The first thing I did when I got that car was take off the hubcaps and paint the wheels metallic silver and the lug nuts black. Then I drilled a couple of holes in the muffler and advanced the timing just a little bit to make it rumble like a race car (at least in my imagination). But even I’m not so naïve as to believe that it comes close to anything like the vehicles we have now.
As much of a mechanical marvel as today’s cars are, they are in large part boring. Particularly with the rise of the SUV’s, they are not much more stylish than a box on wheels. The 1950s and 60s were the heyday of car design. What car made today has the style and the elegance of a Cadillac El Dorado convertible or has the stunning beauty of the Jaguar XKE? OK, so maybe we do have to overlook tailfins, but then no one is perfect.
But there is one thing that I do miss, and there is nothing now that can compare to it. And that is the service station. Of course, now we have mini marts and convenience stores with gas pumps out front. While you’re pumping your gas, you can get an overpriced coffee, a hot dog, a Slurpee, and any variety of snacks, beer or soft drinks. But the one thing you can’t get is service.
For those of you not old enough to have experienced the service station I’ll give you a brief synopsis of a visit at a top service station.
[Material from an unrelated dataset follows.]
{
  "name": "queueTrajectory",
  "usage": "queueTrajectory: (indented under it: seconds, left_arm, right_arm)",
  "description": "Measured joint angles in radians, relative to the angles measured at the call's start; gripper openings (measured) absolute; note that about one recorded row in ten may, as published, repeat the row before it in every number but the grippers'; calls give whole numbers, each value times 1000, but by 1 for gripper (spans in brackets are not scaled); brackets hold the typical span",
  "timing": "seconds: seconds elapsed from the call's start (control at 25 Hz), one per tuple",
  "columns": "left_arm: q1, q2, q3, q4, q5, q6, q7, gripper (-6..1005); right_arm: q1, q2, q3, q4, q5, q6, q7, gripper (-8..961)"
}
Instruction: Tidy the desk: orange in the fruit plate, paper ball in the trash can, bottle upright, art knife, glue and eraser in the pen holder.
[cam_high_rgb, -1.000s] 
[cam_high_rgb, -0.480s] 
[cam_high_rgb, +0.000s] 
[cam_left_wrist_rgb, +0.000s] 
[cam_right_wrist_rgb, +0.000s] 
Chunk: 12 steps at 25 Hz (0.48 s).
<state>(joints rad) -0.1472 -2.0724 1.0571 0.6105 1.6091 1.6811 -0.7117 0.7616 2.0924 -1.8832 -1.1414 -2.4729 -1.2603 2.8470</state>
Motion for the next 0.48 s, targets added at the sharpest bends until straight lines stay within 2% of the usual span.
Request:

You would pull up to the pump and the service station attendant would come out to your car. He would clean your windshield, check the oil, check the water in your radiator, check the air in your tires and pump your gas. You never had to leave your car.
Now I know what some of you are thinking; my new car never has to have the oil or the water checked and it also has self-monitoring for my tire pressure. But I just have to tell you, there’s nothing like sitting back and having someone else take care of your car. For the cost of a tank of gas you felt like you were getting top line treatment. I’ve never seen a mini mart that can give me that.